§ Activity
Output exactly, in the material below, the lines from the one with "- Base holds" through the one with "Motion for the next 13". Omit all pictures.

§ Information given
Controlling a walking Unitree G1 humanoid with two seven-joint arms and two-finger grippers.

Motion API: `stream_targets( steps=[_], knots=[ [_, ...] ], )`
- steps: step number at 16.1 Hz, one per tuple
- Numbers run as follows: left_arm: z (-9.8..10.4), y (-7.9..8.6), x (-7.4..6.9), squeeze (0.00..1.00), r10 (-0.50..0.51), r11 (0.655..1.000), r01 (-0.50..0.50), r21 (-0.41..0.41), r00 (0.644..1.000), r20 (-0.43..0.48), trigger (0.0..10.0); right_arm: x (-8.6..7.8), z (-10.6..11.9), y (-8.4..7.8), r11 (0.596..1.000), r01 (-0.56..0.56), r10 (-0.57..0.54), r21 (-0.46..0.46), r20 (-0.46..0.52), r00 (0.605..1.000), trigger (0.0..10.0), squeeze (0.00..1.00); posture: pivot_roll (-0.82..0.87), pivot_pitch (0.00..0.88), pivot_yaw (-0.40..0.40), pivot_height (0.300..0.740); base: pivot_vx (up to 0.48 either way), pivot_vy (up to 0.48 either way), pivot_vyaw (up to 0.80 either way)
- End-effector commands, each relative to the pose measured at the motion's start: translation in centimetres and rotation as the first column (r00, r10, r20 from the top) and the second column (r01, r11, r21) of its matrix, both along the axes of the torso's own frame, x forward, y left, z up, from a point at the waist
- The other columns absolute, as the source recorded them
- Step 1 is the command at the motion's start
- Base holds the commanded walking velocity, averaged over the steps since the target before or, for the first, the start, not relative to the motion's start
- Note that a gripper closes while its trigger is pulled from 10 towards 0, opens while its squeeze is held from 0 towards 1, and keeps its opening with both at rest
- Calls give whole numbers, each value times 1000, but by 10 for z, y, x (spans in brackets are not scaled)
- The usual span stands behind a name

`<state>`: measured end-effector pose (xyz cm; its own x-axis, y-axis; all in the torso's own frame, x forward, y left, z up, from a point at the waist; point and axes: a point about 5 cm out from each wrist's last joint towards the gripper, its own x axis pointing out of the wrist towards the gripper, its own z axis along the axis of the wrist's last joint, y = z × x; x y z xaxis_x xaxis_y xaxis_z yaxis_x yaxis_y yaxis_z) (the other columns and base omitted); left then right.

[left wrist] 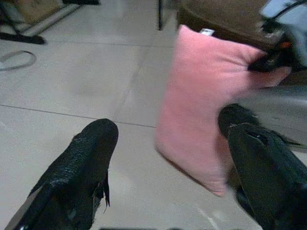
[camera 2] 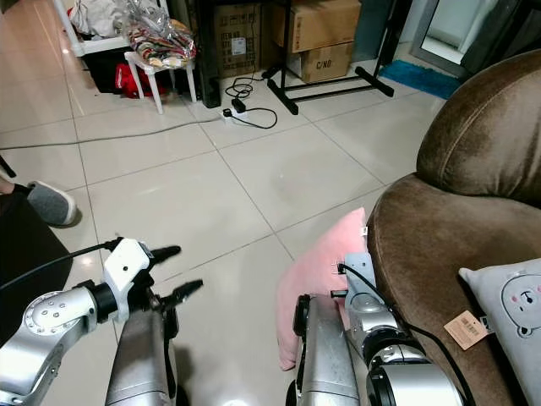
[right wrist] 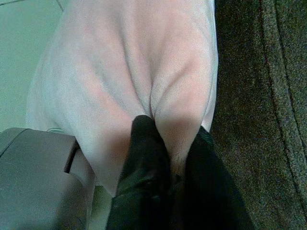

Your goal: Move the pillow to the sofa from floor

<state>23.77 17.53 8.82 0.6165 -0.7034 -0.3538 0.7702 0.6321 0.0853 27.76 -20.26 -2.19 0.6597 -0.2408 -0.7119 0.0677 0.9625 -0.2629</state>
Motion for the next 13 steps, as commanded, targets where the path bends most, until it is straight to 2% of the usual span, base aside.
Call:
stream_targets(
  steps=[1, 3, 9, 10, 11, 12, 13],
  knots=[
    [3, -2, -3, 0, -51, 999, 51, -8, 998, -26, 10000, 4, 3, 1, 1000, -2, 2, 7, 8, 1000, 0, 0, 46, 0, 2, 455, 0, 0, 0],
    [1, -4, -7, 0, -105, 994, 104, -16, 991, -78, 10000, 5, 4, 2, 1000, -11, 11, 8, 10, 1000, 0, 0, 35, 0, -1, 455, 0, 0, 0],
    [3, -6, -3, 0, -101, 995, 99, -27, 992, -80, 10000, 7, 5, 4, 999, -39, 39, 5, 10, 999, 0, 0, 28, 0, -5, 455, 0, 0, 0],
    [3, -6, -3, 0, -99, 995, 97, -29, 992, -81, 10000, 7, 5, 8, 998, -55, 55, 19, 17, 998, 0, 0, 30, 0, -7, 455, 0, 0, 0],
    [4, -5, -4, 0, -90, 996, 88, -30, 993, -77, 10000, 13, 8, 20, 991, -100, 94, 88, 70, 993, 0, 0, 31, 0, -10, 455, 0, 0, 0],
    [4, -5, -5, 0, -88, 996, 86, -31, 993, -76, 10000, 15, 9, 24, 987, -117, 108, 107, 85, 991, 0, 0, 31, 0, -10, 455, 0, 0, 0],
    [4, -4, -6, 0, -75, 997, 73, -32, 995, -70, 10000, 22, 16, 39, 966, -218, 195, 142, 157, 968, 0, 0, 31, 0, -12, 455, 0, 0, 0]
  ],
)
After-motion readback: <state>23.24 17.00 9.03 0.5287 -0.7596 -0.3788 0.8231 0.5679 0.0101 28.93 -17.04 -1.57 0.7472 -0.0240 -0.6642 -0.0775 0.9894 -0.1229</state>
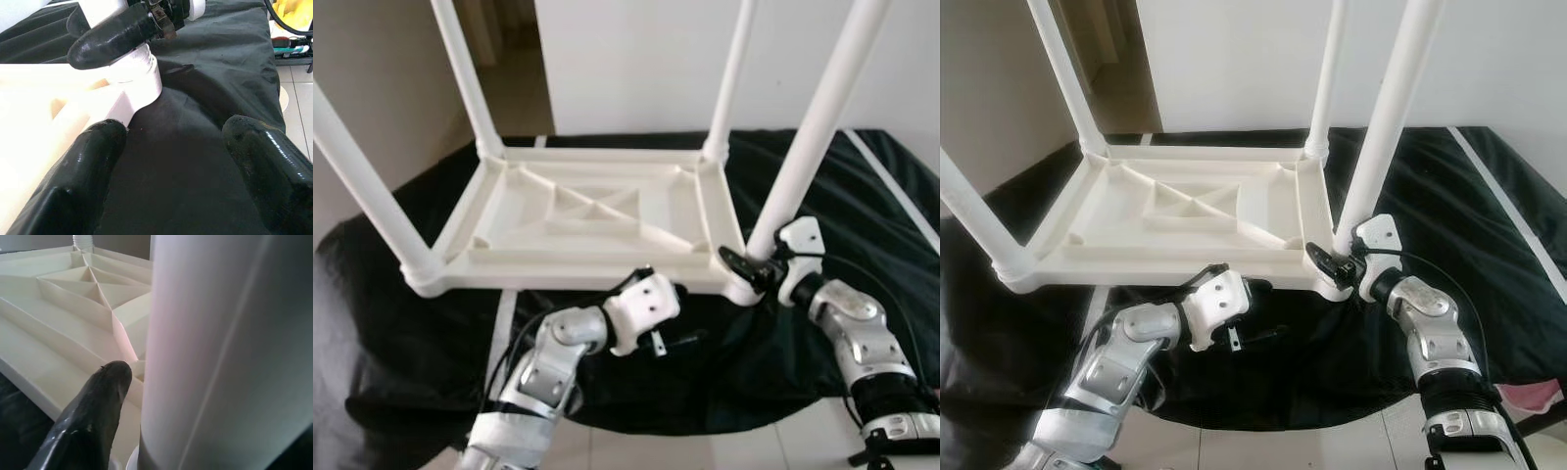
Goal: Building children table
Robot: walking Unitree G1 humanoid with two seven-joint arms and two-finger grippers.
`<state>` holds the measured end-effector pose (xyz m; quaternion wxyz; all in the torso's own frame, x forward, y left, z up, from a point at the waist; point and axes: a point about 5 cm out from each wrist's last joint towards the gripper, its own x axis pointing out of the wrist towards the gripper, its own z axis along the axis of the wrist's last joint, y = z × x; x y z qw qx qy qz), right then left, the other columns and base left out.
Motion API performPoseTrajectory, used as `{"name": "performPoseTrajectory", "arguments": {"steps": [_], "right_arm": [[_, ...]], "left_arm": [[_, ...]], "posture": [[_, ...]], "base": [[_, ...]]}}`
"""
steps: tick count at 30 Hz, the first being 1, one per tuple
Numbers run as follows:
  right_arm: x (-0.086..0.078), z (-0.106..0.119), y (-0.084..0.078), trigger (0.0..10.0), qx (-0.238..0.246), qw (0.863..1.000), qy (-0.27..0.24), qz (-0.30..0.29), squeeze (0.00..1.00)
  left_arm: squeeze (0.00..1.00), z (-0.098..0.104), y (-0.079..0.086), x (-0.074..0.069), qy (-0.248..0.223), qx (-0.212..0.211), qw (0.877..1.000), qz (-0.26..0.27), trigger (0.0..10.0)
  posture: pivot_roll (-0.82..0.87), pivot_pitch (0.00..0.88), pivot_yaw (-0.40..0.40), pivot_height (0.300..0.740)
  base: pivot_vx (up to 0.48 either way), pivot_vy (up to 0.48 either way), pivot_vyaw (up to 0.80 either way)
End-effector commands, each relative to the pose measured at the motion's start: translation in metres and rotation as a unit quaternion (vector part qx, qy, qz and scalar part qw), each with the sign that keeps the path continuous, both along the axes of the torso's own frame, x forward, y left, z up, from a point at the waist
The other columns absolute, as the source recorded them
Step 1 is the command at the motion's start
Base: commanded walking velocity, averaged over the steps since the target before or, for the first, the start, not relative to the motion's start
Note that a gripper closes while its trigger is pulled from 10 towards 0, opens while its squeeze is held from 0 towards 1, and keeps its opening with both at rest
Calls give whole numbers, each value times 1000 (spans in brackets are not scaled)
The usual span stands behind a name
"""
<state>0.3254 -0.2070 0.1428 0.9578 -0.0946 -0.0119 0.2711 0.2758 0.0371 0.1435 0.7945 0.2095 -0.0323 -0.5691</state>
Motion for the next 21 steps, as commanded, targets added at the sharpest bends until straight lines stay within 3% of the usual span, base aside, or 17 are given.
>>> {"name": "performPoseTrajectory", "arguments": {"steps": [1,5,6,7,8,13,15,21], "right_arm": [[0,-4,6,0,-3,1000,6,15,0],[-3,-10,4,0,0,1000,16,8,0],[-6,-14,3,3765,4,1000,24,-2,0],[-6,-14,3,3765,4,1000,24,-2,0],[-8,-17,3,10000,19,999,33,-17,0],[-6,-20,7,10000,35,998,39,-36,0],[-6,-25,13,10000,39,996,37,-74,0],[-9,-30,21,10000,36,993,31,-112,0]], "left_arm": [[0,1,2,3,-13,-14,999,50,10000],[0,-1,2,2,-12,-9,999,47,10000],[0,-1,2,2,-12,-5,999,45,10000],[0,-1,2,2,-12,-5,999,45,10000],[0,1,1,3,-14,-5,999,44,10000],[0,2,2,6,-21,-6,999,48,10000],[0,7,2,12,-30,-30,996,82,10000],[0,11,-2,11,-25,-55,994,89,10000]], "posture": [[-25,34,18,740],[-25,49,31,740],[-23,49,32,740],[-23,49,32,740],[-21,50,30,740],[-21,47,22,740],[-21,42,23,740],[-22,41,18,740]], "base": [[0,0,0],[0,0,0],[0,0,0],[0,0,0],[0,0,0],[0,0,0],[0,0,0],[0,0,0]]}}
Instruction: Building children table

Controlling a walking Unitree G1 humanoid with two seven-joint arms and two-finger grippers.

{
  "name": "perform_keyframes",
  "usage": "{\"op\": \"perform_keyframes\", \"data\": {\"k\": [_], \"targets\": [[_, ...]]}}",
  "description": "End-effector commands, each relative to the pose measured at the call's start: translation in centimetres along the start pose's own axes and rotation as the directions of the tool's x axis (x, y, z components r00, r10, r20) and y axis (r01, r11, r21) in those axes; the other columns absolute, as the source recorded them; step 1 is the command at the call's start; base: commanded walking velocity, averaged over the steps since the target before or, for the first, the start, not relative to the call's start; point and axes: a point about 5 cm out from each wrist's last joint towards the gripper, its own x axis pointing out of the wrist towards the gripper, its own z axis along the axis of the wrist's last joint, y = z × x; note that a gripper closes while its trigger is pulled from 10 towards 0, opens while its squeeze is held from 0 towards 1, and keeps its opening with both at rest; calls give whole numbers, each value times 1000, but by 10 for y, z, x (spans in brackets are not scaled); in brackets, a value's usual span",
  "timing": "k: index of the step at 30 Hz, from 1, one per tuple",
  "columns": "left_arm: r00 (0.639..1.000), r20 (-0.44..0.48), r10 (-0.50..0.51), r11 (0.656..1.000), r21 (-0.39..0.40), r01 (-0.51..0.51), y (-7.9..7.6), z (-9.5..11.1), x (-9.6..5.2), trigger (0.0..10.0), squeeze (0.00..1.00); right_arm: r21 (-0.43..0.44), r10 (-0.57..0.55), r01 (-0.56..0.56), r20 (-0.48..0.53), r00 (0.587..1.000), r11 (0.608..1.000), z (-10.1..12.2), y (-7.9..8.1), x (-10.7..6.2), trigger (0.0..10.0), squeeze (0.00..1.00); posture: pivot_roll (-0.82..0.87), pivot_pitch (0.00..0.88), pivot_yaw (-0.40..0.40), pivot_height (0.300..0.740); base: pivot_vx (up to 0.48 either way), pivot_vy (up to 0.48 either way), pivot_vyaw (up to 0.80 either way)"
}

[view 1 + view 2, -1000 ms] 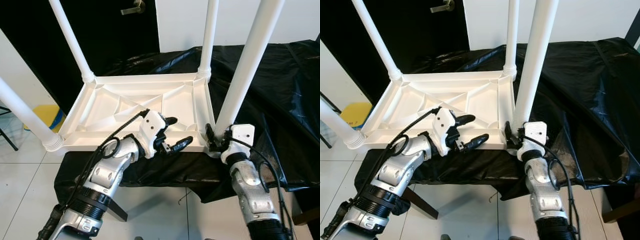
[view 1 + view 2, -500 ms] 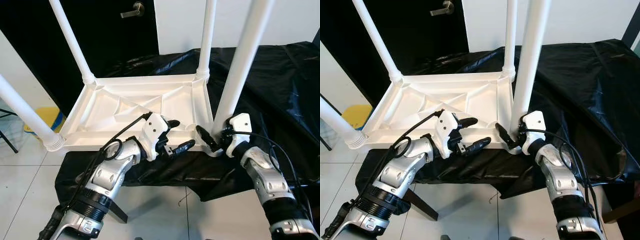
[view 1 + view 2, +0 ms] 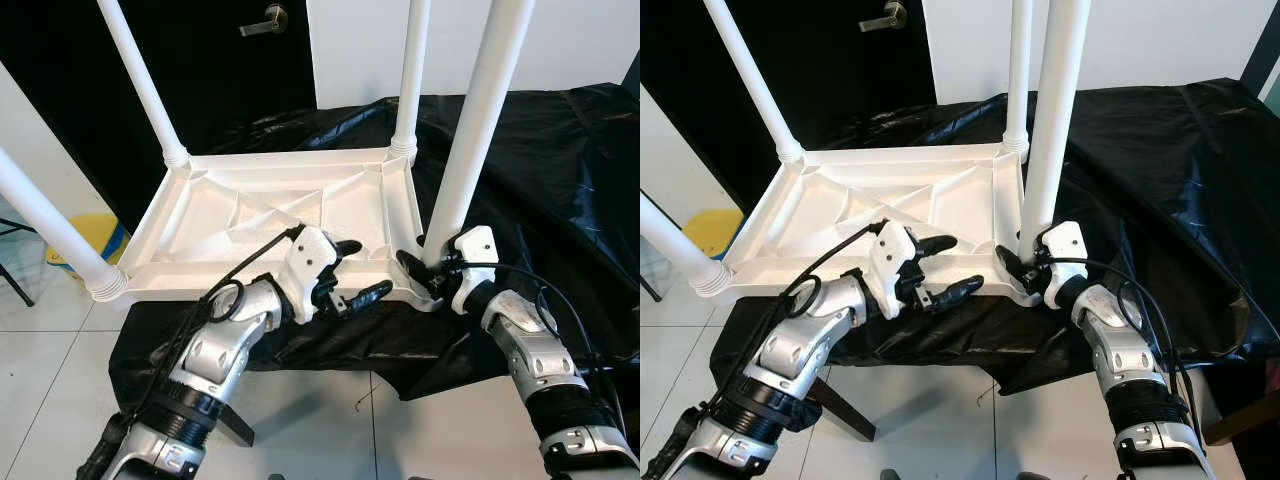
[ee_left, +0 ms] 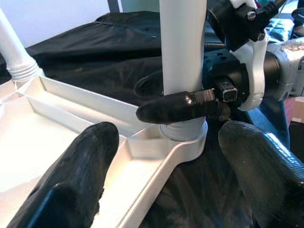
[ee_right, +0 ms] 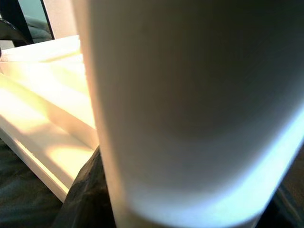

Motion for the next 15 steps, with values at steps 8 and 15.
{"op": "perform_keyframes", "data": {"k": [8, 15], "targets": [[999, -18, -41, 999, 7, 41, -2, -3, -5, 10000, 0, 18, -291, 293, -65, 954, 956, -23, 4, -10, 10000, 0, -131, 14, 54, 740, 0, 0, 0], [999, -22, -32, 999, 9, 32, -1, -4, -5, 10000, 0, 69, -422, 429, -96, 901, 900, -28, 13, -10, 10000, 0, -133, 9, 53, 740, 0, 0, 0]]}}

§ Answer to the exercise
- Base holds the commanded walking velocity, averaged over the steps since the target before or, for the first, the start, not relative to the motion's start
- Note that a gripper closes while its trigger is pulled from 10 towards 0, opens while its squeeze is held from 0 towards 1, and keeps its opening with both at rest
- Calls give whole numbers, each value times 1000, but by 10 for z, y, x (spans in brackets are not scaled)
- The usual span stands behind a name

`<state>`: measured end-effector pose (xyz cm; its own x-axis, y-axis; all in the torso's own frame, x forward, y left, z up, from a point at the waist; point and axes: a point about 5 cm out from each wrist's last joint towards the gripper, its own x axis pointing out of the wrist towards the gripper, its own z axis along the axis of the wrist's last joint, y = z × x; x y z xaxis_x xaxis_y xaxis_z yaxis_x yaxis_y yaxis_z) (the other columns and base omitted); left then right.

[left wrist] 
[camera 2] 
[right wrist] 

Your goal: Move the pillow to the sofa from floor

<state>23.77 17.53 8.82 0.6165 -0.7034 -0.3538 0.7702 0.6321 0.0853 27.76 -20.26 -2.19 0.6597 -0.2408 -0.7119 0.0677 0.9625 -0.2629</state>
Motion for the next 13 steps, as commanded, targets where the path bends most, until it is straight to 2% of the usual span, base aside.

With that, the output is complete.